Currently I am trying to parse a table from a Microsoft Site (the GitHub Version of it) to get proper PowerShell Objects. I'll share the relevant code part so you can test it. It does parse what i want but i want the results to be already trimmed (no leading trailing spaces or line-breaks). I also have to get the result for "CNG Key Isolation" which has a different formatting. Only for that block of data my RegEx includes line breaks and I did not get it to work.

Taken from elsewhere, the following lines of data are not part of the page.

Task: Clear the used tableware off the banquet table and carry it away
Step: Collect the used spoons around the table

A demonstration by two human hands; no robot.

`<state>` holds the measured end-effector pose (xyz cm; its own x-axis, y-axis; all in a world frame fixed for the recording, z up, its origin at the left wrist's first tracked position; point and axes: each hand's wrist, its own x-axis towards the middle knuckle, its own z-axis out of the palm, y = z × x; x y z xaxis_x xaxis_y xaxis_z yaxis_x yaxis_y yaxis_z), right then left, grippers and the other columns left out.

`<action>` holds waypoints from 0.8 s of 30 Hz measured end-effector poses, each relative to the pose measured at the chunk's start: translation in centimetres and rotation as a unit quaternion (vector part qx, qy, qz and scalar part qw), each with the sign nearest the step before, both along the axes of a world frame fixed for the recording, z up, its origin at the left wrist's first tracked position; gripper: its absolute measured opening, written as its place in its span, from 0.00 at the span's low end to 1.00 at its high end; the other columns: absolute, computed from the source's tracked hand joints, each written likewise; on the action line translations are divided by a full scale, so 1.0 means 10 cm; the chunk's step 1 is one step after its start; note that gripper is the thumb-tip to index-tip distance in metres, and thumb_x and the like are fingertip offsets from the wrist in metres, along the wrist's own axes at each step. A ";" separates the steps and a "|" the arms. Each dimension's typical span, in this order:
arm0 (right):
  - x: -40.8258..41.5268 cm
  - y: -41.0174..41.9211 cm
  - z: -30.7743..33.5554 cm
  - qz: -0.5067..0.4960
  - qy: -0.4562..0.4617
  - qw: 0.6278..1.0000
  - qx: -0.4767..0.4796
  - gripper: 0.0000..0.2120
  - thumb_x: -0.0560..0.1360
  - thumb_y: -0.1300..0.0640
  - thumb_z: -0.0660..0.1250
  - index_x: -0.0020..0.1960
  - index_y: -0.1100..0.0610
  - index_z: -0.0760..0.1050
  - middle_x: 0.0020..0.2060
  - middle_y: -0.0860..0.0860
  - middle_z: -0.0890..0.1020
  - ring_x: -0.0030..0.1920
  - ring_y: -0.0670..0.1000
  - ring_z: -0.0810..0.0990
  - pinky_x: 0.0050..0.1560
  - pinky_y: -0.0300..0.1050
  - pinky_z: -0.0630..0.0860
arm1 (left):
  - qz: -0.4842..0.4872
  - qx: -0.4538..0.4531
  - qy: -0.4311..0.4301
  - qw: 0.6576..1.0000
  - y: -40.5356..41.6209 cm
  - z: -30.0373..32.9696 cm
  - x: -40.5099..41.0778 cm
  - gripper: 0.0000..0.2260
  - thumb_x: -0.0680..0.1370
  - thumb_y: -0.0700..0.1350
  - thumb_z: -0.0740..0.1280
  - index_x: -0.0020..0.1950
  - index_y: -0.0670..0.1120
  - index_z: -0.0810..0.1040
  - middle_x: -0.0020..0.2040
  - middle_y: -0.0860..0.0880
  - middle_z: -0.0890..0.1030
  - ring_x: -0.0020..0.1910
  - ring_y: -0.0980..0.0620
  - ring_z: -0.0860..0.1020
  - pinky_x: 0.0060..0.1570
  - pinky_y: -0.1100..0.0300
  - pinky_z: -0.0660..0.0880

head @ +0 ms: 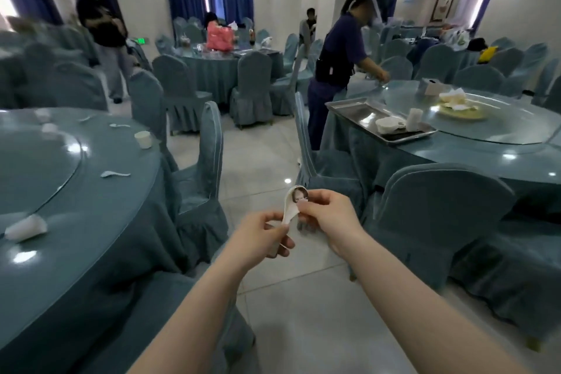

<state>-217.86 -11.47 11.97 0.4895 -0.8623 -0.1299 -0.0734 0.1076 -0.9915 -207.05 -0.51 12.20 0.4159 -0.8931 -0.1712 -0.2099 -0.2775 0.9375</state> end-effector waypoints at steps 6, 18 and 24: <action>0.66 -0.80 -0.08 0.111 0.030 0.993 0.019 0.06 0.75 0.59 0.68 0.51 0.55 0.80 0.43 0.52 0.85 0.42 0.50 0.83 0.39 0.40 0.80 | 0.142 -0.038 0.048 0.988 -0.53 -0.15 0.65 0.09 0.79 0.40 0.64 0.58 0.44 0.77 0.37 0.43 0.85 0.34 0.48 0.83 0.49 0.45 0.80; 2.18 -2.25 0.02 0.237 0.053 0.970 -0.003 0.06 0.78 0.58 0.65 0.50 0.53 0.81 0.43 0.49 0.86 0.41 0.48 0.83 0.42 0.40 0.79 | 0.276 -0.087 0.100 0.952 -1.56 -0.16 2.12 0.06 0.80 0.40 0.63 0.56 0.45 0.76 0.36 0.45 0.84 0.34 0.49 0.82 0.42 0.55 0.81; 3.14 -2.67 -0.12 0.330 0.053 0.942 0.019 0.07 0.78 0.60 0.63 0.49 0.54 0.80 0.42 0.49 0.86 0.39 0.48 0.81 0.43 0.42 0.77 | 0.377 -0.072 0.081 0.920 -1.72 -0.34 2.78 0.06 0.81 0.41 0.62 0.56 0.45 0.76 0.37 0.45 0.85 0.33 0.51 0.82 0.43 0.52 0.78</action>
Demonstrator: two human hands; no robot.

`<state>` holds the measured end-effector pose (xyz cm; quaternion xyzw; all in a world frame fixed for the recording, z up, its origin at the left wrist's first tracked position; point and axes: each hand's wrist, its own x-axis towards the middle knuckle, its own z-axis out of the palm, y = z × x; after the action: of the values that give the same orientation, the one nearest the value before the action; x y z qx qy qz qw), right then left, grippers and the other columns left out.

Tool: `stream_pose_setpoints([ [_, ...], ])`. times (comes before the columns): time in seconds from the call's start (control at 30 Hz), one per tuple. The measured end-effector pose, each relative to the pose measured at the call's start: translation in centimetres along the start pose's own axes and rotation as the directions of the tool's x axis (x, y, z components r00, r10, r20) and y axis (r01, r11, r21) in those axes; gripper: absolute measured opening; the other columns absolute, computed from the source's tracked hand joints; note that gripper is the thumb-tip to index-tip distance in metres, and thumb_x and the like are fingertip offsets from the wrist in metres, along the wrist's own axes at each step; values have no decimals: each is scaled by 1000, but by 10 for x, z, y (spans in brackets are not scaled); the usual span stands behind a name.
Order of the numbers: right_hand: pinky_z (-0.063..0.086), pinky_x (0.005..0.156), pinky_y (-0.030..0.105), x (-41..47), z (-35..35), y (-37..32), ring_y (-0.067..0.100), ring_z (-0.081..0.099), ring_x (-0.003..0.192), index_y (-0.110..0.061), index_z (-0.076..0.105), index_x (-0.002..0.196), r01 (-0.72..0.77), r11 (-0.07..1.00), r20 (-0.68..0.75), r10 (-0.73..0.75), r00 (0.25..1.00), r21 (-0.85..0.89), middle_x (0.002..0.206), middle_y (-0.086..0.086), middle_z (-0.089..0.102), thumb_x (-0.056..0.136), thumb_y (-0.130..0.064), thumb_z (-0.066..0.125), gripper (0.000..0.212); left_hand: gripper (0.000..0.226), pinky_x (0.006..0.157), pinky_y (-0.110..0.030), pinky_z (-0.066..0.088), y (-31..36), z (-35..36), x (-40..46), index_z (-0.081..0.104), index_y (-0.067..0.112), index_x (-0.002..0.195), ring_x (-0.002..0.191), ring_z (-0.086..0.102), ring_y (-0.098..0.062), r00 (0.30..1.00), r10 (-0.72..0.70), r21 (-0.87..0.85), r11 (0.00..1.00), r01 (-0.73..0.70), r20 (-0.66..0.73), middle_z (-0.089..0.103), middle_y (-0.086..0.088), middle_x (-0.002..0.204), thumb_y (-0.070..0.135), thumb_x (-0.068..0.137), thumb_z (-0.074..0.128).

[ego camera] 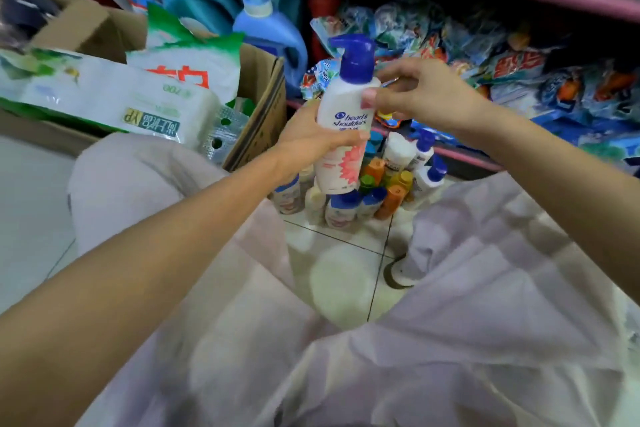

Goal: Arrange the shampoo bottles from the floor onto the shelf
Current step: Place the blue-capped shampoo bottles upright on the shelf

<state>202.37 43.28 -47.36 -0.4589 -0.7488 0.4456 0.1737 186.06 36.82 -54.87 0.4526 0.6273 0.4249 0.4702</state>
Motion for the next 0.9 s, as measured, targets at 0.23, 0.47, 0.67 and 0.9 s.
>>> stream_pose_setpoints([
  [0.23, 48, 81, 22, 44, 48, 30, 11, 62, 98, -15, 62, 118, -42, 988, 164, 67, 984, -151, 107, 0, 65, 85, -36, 68, 40, 33, 75, -26, 56, -4, -78, 34, 66, 27, 97, 87, 70, -7, 977, -61, -110, 993, 40, -205, 74, 8, 95, 18, 70, 82],
  [0.47, 43, 92, 36, 84, 15, 121, 31, 53, 118, -6, 52, 130, -367, 782, -99, 369, 924, -504, 131, 14, 56, 93, -32, 58, 46, 26, 51, -8, 47, -21, -105, 65, 64, 31, 83, 63, 65, 10, 955, -110, -101, 991, 86, -275, 69, 21, 72, 20, 68, 82],
  [0.67, 44, 87, 37, 81, -4, 206, 36, 55, 114, 1, 55, 121, -580, 514, -171, 638, 751, -631, 125, 23, 57, 92, -25, 54, 39, 32, 63, -19, 50, -27, -82, 95, 66, 33, 87, 76, 67, 1, 947, -189, -181, 973, 144, -259, 70, 16, 83, 22, 63, 85],
  [0.9, 42, 98, 40, 84, 9, 253, 38, 50, 122, 0, 41, 134, -693, 489, -222, 709, 669, -530, 134, 22, 51, 94, -27, 54, 51, 36, 64, -22, 54, -23, -59, 108, 66, 29, 99, 81, 71, -5, 956, -243, -239, 950, 200, -165, 74, 10, 89, 19, 68, 82],
])
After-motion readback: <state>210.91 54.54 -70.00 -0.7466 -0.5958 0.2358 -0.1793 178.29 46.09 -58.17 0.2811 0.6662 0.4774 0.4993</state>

I know I could do some parsing in PowerShell after the RegEx, but I want to get better with RegEx.
My not yet optimized RegEx looks like this
(?:^##\s*(?<ServiceTitle>[^\r\n#]*)[\r\n\s]*\|\s Name\s \|\s Description\s \|(?:[\r\n\s\|\-\*] Service name[\|\*\s] (?<ServiceName>[^\|]*?)(?: ?\|)|[\r\n\s\|\-\*] Description[\|\*\s] (?<Description>[^\|]*?)(?: ?\|)|[\r\n\s\|\-\*] Installation[\|\*\s] (?<Installation>[^\|]*?)(?: ?\|)|[\r\n\s\|\-\*] Startup type[\|\*\s] (?<StartupType>[^\|]*?)(?: ?\|)|[\r\n\s\|\-\*] Recommendation[\|\*\s] (?<Recommendation>[^\|]*?)(?: ?\|)|[\r\n\s\|\-\*] Comments[\|\*\s] (?<Comments>[^\|]*?)(?: ?\|))*)
You can test it here: https://regex101.com/r/xQDRCO/1
The data to parse comes from: https://raw.githubusercontent.com/MicrosoftDocs/windowsserverdocs/main/WindowsServerDocs/security/windows-services/security-guidelines-for-disabling-system-services-in-windows-server.md
It should basically take one block of data for each service and try to get
"ServiceTitle","ServiceName","Description","Installation","StartupType","Recommendation","Comments"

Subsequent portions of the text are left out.